Just a week ago the Tomahawks' settled on their two goalies for the rest of the 13-14 season, Okicki and Young. Okicki is playing in his last junior year, and his spot in the Johnstown lineup will have to be filled by someone new next season.
Tendering a player for an NAHL team doesn't guarantee that the player will make that team's roster at the end of training camp, but it does give the player a foot in the door.
One player that the Tomahawks' have recently tendered is goaltender Jake Gwillim. Gwillim stands at 6ft and is 200lb. He's a 1997 birth year player and is currently playing for the Lansing Capitals of the NAPHL.
Like the NAHL, the NAPHL holds a showcase for all of their teams, and it was during this showcase he caught the attention of Johnstown's staff. "My assistant coach introduced me to Rick Boyd and Mike Letizia right after (the game). Mr. Boyd explained how they liked the way I played and wanted me to be apart of the organization", said Gwillim.
The game was a 3-1 win over the Anaheim Jr Ducks U18 team, the top team in the NAPHL. Gwillim faced 33 total shots turning away all but one. "I had a solid game", said Gwillim.
Not only did he have a solid game but he's put together a solid season thus far this year. Gwillim appeared in 13 games for the Capitals so far, posting a record of 12-1-0, a GAA of 1.85, and a save percentage of .924.
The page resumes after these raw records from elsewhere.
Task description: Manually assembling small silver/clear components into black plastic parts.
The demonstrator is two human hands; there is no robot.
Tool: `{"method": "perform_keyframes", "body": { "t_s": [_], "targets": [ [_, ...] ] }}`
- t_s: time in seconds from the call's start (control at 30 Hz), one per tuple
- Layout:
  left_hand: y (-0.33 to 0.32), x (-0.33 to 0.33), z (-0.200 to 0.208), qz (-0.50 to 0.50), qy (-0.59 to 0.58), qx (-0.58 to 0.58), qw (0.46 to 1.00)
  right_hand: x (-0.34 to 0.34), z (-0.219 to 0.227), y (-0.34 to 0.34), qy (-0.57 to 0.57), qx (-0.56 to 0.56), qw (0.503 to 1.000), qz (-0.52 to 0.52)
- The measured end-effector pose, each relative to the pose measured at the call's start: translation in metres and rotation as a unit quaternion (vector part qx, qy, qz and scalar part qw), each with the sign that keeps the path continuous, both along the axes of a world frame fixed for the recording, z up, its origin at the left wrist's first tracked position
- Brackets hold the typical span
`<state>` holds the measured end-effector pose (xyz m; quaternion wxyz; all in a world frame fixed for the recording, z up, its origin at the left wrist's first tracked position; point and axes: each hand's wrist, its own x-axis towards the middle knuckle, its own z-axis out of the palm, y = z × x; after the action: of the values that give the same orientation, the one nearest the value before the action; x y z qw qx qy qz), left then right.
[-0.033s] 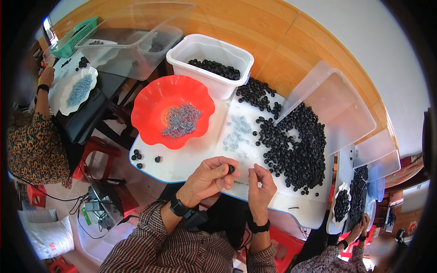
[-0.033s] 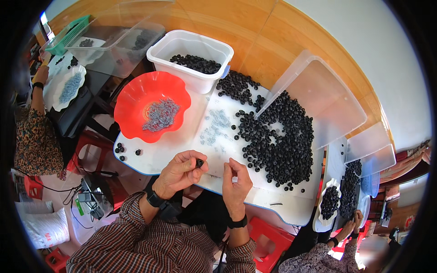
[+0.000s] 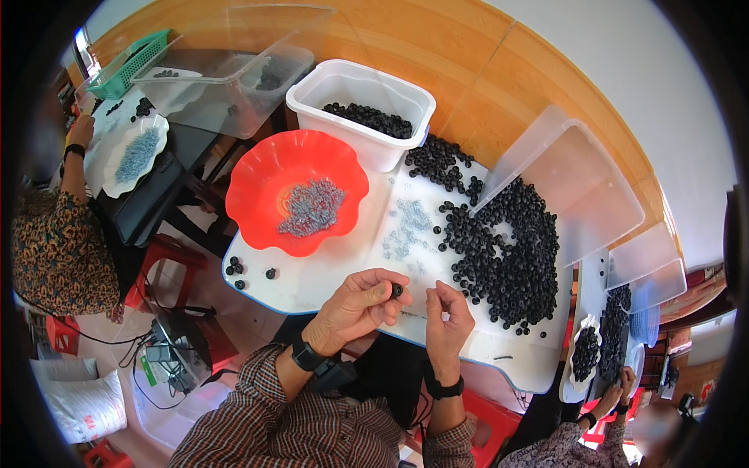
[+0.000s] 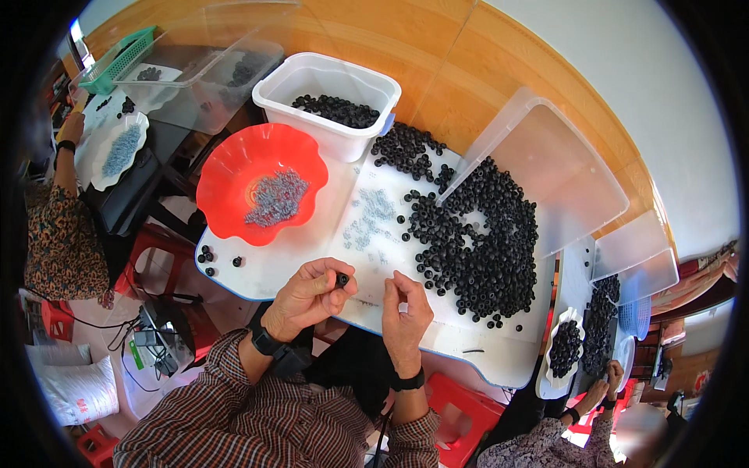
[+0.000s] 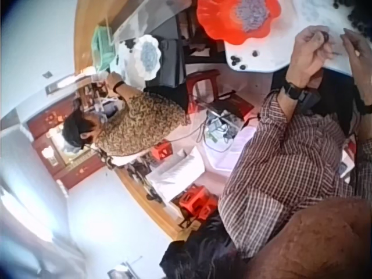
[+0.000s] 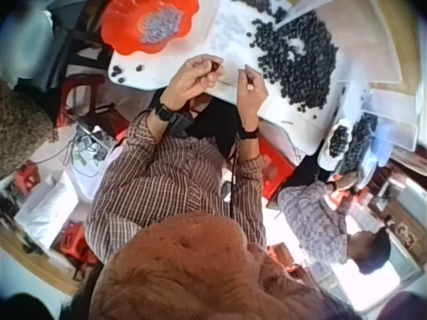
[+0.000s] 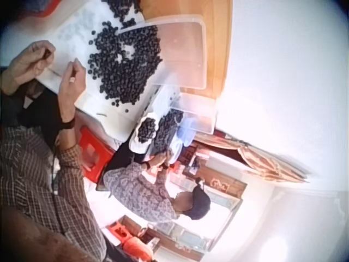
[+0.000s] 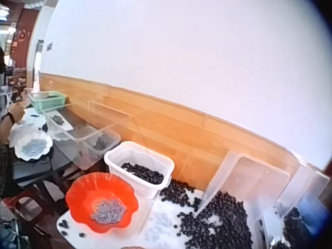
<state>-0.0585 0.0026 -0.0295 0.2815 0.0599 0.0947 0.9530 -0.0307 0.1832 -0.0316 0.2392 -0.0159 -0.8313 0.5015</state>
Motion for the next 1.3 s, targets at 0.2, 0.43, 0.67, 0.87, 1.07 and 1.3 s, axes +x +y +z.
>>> {"method": "perform_keyframes", "body": {
  "t_s": [0.2, 0.43, 0.67, 0.87, 1.07, 1.3],
  "targets": [
    [-0.003, -0.006, 0.009, 0.034, 0.035, -0.105, 0.993, -0.008, -0.019, 0.009, -0.009, -0.018, 1.0, -0.001],
    [0.003, -0.024, 0.04, 0.101, 0.017, -0.216, 0.971, -0.011, -0.02, 0.007, 0.001, 0.008, 1.0, 0.004],
    [0.014, -0.063, 0.063, 0.133, -0.006, -0.233, 0.963, -0.006, -0.015, 0.005, -0.008, 0.02, 1.0, 0.008],
    [0.019, -0.131, 0.073, 0.228, -0.007, -0.228, 0.947, -0.007, -0.024, 0.009, 0.036, 0.013, 0.999, 0.012],
    [0.02, -0.168, 0.077, 0.31, 0.003, -0.276, 0.91, -0.008, -0.012, 0.003, 0.025, 0.009, 1.0, 0.014],
    [0.026, -0.109, 0.062, 0.235, 0.105, -0.446, 0.857, -0.007, -0.01, 0.007, 0.033, 0.023, 0.999, -0.001]
  ]
}}
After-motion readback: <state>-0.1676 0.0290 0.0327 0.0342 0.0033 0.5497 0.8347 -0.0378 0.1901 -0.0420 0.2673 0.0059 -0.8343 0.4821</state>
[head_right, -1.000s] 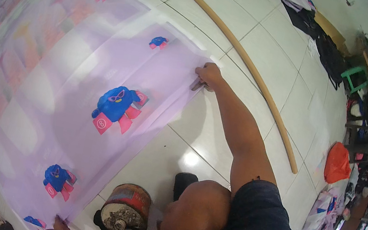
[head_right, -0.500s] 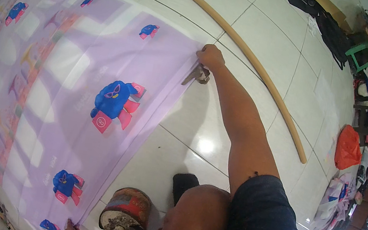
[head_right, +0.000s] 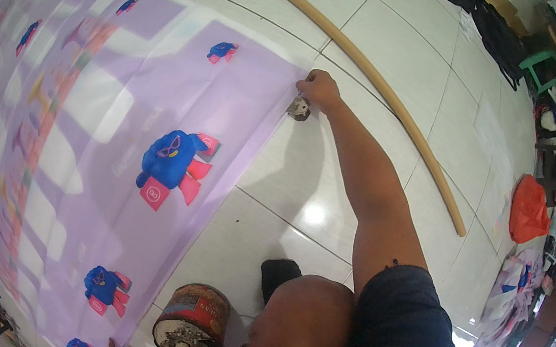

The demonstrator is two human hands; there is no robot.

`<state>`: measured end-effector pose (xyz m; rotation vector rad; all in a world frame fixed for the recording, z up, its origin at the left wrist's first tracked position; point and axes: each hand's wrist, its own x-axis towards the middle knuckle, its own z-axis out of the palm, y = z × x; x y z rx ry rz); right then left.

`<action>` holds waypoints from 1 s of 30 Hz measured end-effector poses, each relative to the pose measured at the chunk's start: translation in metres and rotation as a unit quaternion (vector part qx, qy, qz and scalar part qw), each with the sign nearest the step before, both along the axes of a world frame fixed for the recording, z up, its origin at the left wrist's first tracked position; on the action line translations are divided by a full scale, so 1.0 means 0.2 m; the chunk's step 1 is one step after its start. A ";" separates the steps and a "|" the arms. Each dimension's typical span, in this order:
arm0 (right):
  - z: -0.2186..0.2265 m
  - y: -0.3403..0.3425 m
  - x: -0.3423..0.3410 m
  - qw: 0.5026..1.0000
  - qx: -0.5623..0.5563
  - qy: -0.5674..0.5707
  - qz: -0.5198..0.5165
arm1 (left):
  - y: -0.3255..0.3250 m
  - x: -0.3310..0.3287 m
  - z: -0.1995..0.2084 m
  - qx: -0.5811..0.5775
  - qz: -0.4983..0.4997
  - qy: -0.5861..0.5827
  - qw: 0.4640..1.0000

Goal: The person positions printed fabric on the floor, weights it down, and cuts along a printed line using shears.

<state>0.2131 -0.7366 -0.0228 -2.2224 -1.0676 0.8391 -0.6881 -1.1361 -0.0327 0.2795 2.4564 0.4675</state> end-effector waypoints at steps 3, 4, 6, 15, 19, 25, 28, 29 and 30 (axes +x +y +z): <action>0.00 0.01 -0.03 1.000 0.018 -0.021 -0.003 | 0.24 -0.01 0.29 -0.258 -0.192 0.092 0.942; 0.02 0.02 -0.08 0.999 0.014 -0.028 -0.001 | 0.36 0.02 0.44 -0.310 -0.272 0.134 0.901; 0.01 -0.03 -0.04 0.999 0.009 -0.036 -0.005 | 0.72 0.20 0.68 -0.287 -0.433 0.197 0.832; -0.01 -0.02 -0.06 0.997 0.062 -0.054 -0.011 | 1.89 2.11 0.63 0.216 -0.773 0.025 0.596; -0.01 -0.07 -0.06 0.998 0.055 -0.019 -0.030 | 1.76 2.83 0.28 0.274 -0.809 0.048 0.518; 0.05 -0.08 -0.06 0.999 0.034 0.000 -0.028 | 1.65 3.02 0.18 0.237 -0.811 0.133 0.518; 0.07 -0.09 -0.07 0.999 0.034 -0.006 -0.038 | 1.67 3.04 0.16 0.238 -0.812 0.129 0.517; 0.07 -0.09 -0.08 0.999 0.031 -0.016 -0.041 | 1.67 3.04 0.16 0.244 -0.811 0.125 0.518; 0.07 -0.09 -0.09 0.998 0.030 -0.026 -0.044 | 1.68 3.05 0.17 0.250 -0.809 0.120 0.518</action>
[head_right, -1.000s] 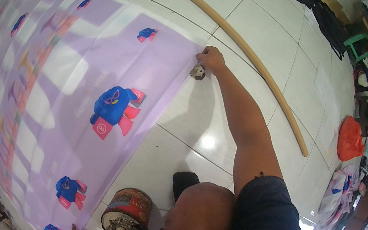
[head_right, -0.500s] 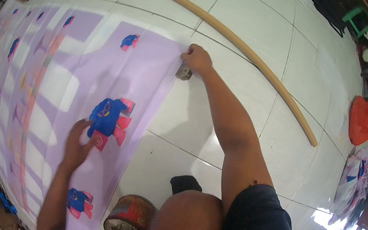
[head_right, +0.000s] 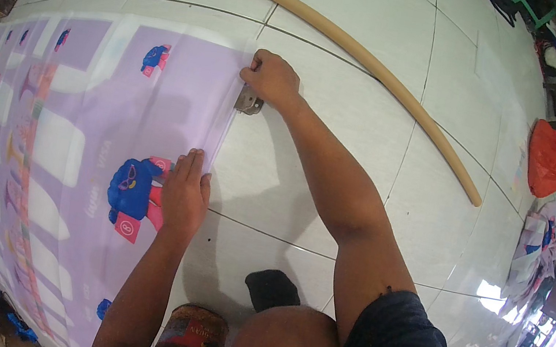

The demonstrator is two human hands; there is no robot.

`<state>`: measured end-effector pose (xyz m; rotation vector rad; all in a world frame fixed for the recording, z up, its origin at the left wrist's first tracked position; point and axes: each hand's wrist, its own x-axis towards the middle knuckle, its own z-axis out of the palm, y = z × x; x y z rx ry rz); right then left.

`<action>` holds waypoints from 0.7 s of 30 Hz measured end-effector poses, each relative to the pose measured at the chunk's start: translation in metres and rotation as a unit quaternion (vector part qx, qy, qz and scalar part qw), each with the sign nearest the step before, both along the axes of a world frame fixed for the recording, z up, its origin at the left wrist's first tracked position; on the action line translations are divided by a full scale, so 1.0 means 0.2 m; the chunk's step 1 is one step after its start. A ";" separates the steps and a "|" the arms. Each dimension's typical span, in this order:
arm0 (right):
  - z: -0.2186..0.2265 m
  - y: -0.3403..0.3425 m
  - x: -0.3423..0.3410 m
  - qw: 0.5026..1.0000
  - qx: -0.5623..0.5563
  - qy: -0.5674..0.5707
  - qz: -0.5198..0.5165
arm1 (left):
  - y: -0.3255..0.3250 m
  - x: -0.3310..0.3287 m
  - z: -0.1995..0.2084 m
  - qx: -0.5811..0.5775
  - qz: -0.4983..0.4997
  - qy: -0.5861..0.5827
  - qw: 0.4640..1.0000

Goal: The person positions printed fabric on the floor, weights it down, and cuts along a printed line using shears.

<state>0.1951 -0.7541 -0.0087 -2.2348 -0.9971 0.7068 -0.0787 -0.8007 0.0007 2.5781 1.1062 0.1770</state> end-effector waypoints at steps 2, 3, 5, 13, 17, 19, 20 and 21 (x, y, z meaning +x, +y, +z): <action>0.00 0.00 -0.01 1.000 0.001 -0.018 -0.003 | 0.00 0.00 0.00 0.018 -0.002 0.001 1.000; 0.00 0.01 -0.01 1.000 0.006 -0.025 -0.002 | 0.00 0.00 0.00 0.029 -0.002 0.002 1.000; -0.01 0.01 -0.02 1.000 0.008 -0.028 0.000 | 0.00 0.00 -0.01 0.028 -0.002 0.001 1.000; -0.02 0.00 0.01 0.998 0.019 -0.058 0.025 | -0.01 0.01 -0.03 0.042 0.002 0.009 0.999; 0.05 -0.02 -0.02 0.999 0.024 -0.024 0.015 | -0.01 0.00 -0.04 0.041 0.008 0.004 0.999; 0.09 -0.04 -0.05 1.000 0.021 -0.012 -0.005 | -0.01 -0.01 -0.04 0.037 0.012 0.008 0.999; 0.12 -0.06 -0.06 0.999 -0.023 -0.019 0.019 | 0.00 -0.01 -0.03 0.035 0.014 0.010 0.999; 0.19 -0.10 -0.05 0.996 -0.068 -0.030 0.040 | -0.01 0.00 -0.03 0.033 0.014 0.008 0.999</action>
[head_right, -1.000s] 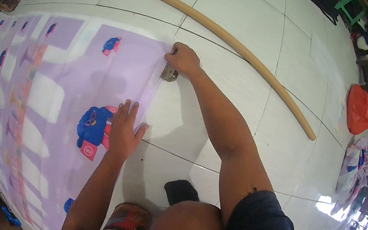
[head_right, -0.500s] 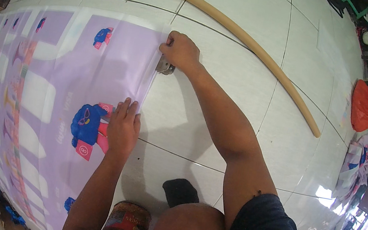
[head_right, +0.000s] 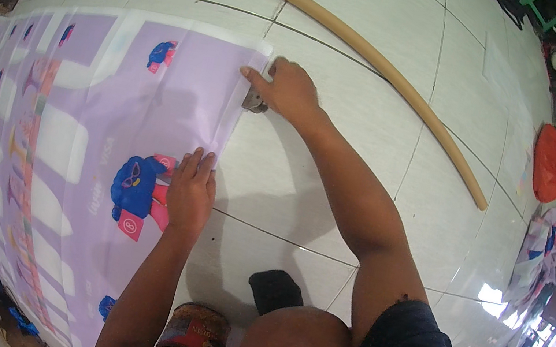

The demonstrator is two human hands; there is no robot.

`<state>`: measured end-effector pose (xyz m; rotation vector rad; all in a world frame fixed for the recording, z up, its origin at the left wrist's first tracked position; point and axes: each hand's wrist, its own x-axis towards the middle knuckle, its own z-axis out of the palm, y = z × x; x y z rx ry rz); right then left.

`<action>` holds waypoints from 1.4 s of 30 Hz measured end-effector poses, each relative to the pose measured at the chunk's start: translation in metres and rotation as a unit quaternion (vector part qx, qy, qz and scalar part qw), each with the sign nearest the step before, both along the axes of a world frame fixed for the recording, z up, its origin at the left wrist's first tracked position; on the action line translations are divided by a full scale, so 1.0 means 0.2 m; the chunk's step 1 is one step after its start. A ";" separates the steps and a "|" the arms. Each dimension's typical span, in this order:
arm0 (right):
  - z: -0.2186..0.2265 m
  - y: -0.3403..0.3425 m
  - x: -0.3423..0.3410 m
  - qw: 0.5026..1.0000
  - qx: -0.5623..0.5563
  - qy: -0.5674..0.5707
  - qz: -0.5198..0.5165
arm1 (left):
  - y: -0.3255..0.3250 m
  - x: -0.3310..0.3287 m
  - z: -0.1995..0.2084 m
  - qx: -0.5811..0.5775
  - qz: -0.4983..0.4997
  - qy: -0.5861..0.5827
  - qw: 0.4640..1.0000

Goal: The person positions printed fabric on the floor, weights it down, and cuts along a printed line using shears.

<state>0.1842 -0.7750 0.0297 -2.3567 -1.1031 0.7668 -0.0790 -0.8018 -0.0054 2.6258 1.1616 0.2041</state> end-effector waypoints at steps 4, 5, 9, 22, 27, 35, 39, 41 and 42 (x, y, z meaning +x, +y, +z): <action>-0.01 -0.14 -0.06 0.998 -0.042 -0.008 0.048 | 0.00 0.02 0.02 -0.003 -0.009 -0.020 1.000; -0.05 -0.15 -0.08 0.999 -0.017 -0.012 0.034 | 0.00 0.02 0.01 -0.002 -0.007 -0.019 1.000; -0.08 -0.13 -0.12 0.992 0.032 0.115 -0.029 | 0.00 0.01 0.01 -0.009 -0.001 -0.018 1.000; -0.13 -0.25 -0.05 0.899 0.079 0.388 -0.185 | 0.01 0.02 0.03 -0.025 -0.006 -0.037 0.999; -0.06 -0.49 -0.08 0.897 0.019 0.419 -0.141 | 0.01 0.01 0.03 -0.031 -0.005 -0.043 0.999; -0.18 -0.32 -0.17 0.899 0.054 0.423 -0.098 | 0.01 0.00 -0.01 -0.030 -0.012 -0.010 0.999; -0.17 -0.21 -0.12 0.874 0.108 0.434 -0.190 | -0.01 0.01 0.01 -0.030 -0.005 -0.016 0.999; -0.19 -0.21 -0.14 0.868 0.119 0.435 -0.207 | -0.01 0.02 0.01 -0.026 -0.005 -0.040 0.999; -0.20 -0.20 -0.15 0.866 0.125 0.435 -0.214 | -0.01 0.03 0.01 -0.022 -0.004 -0.052 0.998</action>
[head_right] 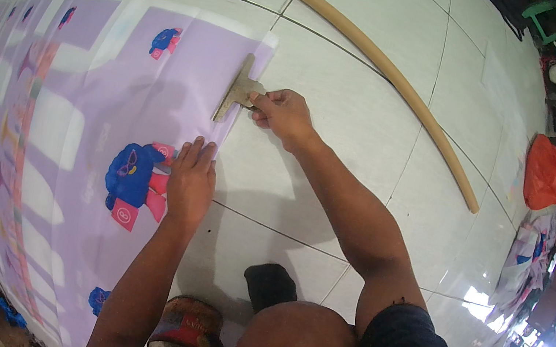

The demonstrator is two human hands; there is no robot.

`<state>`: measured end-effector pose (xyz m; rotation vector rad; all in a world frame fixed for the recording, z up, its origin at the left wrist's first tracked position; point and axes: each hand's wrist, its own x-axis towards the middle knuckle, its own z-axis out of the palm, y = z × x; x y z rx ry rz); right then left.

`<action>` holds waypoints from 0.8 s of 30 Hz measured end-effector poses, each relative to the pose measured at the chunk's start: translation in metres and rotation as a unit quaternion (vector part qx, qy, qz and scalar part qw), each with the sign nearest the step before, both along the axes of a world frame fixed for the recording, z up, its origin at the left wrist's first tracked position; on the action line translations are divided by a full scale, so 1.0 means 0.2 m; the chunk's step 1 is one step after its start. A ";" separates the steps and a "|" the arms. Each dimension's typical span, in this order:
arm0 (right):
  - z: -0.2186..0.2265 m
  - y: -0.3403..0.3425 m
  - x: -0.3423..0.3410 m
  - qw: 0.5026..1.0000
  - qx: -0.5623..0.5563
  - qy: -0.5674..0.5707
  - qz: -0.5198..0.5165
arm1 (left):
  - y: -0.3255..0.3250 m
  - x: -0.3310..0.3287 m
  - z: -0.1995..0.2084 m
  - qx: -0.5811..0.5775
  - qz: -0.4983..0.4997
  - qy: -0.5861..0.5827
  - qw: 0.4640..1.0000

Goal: The person positions printed fabric on the floor, weights it down, and cuts along a printed line using shears.

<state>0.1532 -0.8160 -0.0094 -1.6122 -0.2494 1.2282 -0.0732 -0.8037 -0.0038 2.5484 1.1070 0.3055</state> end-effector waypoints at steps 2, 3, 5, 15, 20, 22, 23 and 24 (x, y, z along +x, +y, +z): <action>0.00 0.01 0.00 1.000 -0.006 -0.028 0.008 | 0.00 0.01 0.00 0.005 0.001 0.003 1.000; 0.00 0.01 -0.02 0.999 -0.009 -0.041 0.012 | 0.00 0.00 0.00 0.007 0.002 0.006 1.000; 0.00 0.04 -0.01 0.995 -0.042 -0.082 0.044 | 0.01 -0.01 -0.02 0.011 -0.001 0.014 1.000; 0.12 -0.01 -0.20 0.835 -0.058 -0.518 0.175 | 0.05 -0.75 0.19 -0.067 0.149 -0.074 0.984; 0.18 -0.02 -0.60 0.802 0.151 -0.481 0.320 | -0.21 -1.75 0.37 -0.007 0.256 0.061 0.965; 0.17 -0.03 -0.82 0.767 0.211 -0.457 0.399 | -0.47 -2.13 0.53 -0.044 0.271 0.156 0.949; 0.18 -0.02 -0.91 0.747 0.240 -0.445 0.433 | -0.60 -2.27 0.60 -0.075 0.278 0.200 0.937; 0.22 -0.03 -0.97 0.715 0.237 -0.450 0.480 | -0.72 -2.38 0.67 -0.100 0.294 0.231 0.922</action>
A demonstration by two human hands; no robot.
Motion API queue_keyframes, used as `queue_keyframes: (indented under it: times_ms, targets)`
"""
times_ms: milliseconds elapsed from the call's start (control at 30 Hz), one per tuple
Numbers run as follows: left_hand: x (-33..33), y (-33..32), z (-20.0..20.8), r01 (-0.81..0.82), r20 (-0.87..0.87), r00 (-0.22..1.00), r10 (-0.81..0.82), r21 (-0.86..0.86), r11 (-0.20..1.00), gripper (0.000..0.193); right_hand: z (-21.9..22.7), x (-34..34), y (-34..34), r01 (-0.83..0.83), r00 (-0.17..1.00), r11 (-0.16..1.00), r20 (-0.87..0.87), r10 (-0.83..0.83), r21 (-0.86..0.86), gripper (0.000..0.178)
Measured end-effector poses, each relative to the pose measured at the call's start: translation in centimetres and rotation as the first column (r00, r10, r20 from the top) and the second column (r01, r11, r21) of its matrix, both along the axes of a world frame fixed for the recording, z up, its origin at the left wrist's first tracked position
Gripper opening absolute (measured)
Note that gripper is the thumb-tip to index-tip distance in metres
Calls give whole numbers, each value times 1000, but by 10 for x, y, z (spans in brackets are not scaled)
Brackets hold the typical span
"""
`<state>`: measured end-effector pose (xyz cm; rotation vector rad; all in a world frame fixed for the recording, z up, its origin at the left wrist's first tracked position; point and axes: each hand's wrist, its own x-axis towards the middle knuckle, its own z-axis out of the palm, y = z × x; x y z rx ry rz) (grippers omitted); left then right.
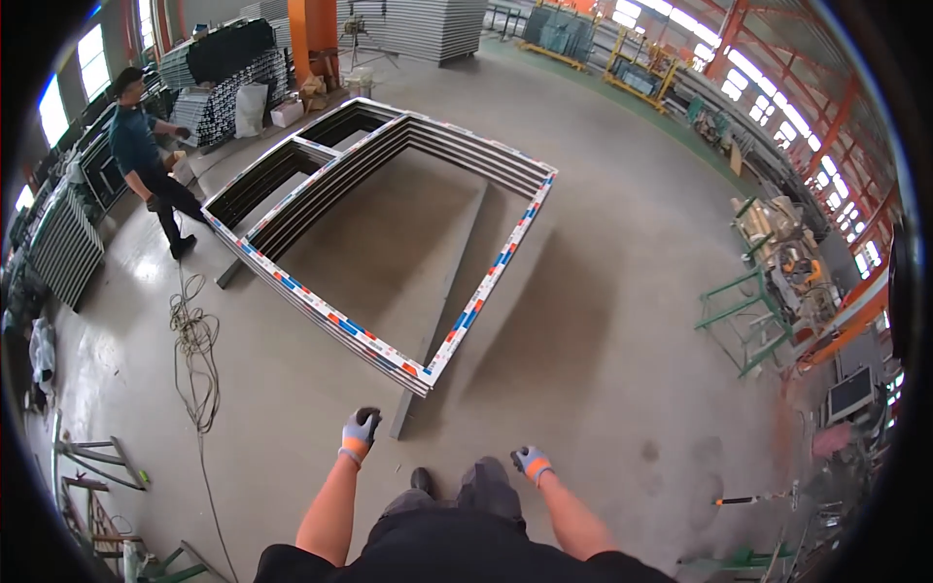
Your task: Assembling and securing window frame components using tools like a drill and caulking gun.
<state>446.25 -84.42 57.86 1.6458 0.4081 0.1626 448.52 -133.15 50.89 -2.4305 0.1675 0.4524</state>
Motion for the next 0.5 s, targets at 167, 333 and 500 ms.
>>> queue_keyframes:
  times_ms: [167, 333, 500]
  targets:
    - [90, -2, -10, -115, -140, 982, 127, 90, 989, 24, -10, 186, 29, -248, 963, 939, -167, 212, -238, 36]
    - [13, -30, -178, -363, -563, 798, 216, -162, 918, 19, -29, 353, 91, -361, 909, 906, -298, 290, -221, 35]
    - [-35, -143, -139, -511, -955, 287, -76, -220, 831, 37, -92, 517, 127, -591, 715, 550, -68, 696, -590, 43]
"I've been really happy with the season I've had this far. I worked hard this offseason to become a better overall player, and I think the numbers show that", said Gwillim.
His team has an overall record of 19-5-0 which is good for fourth in the entire league and Jake knows his team's success isn't all because of himself. "I have to give credit to Strida Hockey, the training program I attended. Also have to give some credit to my team, as we've had some great team chemistry and really pulled together this season", said Gwillim.
After talking with Johnstown's GM Rick Boyd, Gwillim decided to do some research on the team before becoming an official tender. It only took a few minutes to see the type of organization Johnstown is.
"After doing a little research, I knew Johnstown is where I wanted to start my junior career", said Gwillim. What did it for Jake? As he put it, the city and the fans. "The town looks beautiful, and it appears to be a tightknit community which is something that really appealed to me. The fans are also amazing. I watched a home game on Fasthockey, and the War Memorial was packed and electric. It was surreal", said Gwillim.
Currently, Johnstown sits third in NAHL attendance averaging 2,386 fans a game.
Gwillim is proving to be a solid goaltender in the NAPHL and looks at current NHL goalies to shape his game. "I try to take different techniques from pro goalies and use a combination that works best for me, but if I had to compare myself to an NHL goalie I'd say Reto Berra of the Calgary Flames. He's a big guy and reads the play well", said Gwillim.
Gwillim hasn't played at the Tier 2 level yet, but will get all the advice he needs from someone that's currently finding success in the league, his step-brother Dillion Kelley. Kelley currently plays for Austin and is known to Johnstown fans as recently playing for the Michigan Warriors. "He just said to play my game, don't be nervous and have fun. It will be faster than midgets, but I think I'll handle the adjustment well if I follow his advice", said Gwillim.
Looking towards this offseason, Jake has a simple goal in mind. "Have a good camp, and ultimately make the roster", said Gwillim.
"I'd just like to say how grateful I am to have this opportunity to not only be apart of the organization, but to also be apart of the community", Gwillim added as our conversation was coming to an end.
I think I speak for the rest of the fans in Johnstown when I say we're looking forward to seeing him in a Tomahawks jersey come the 2014-2015 season.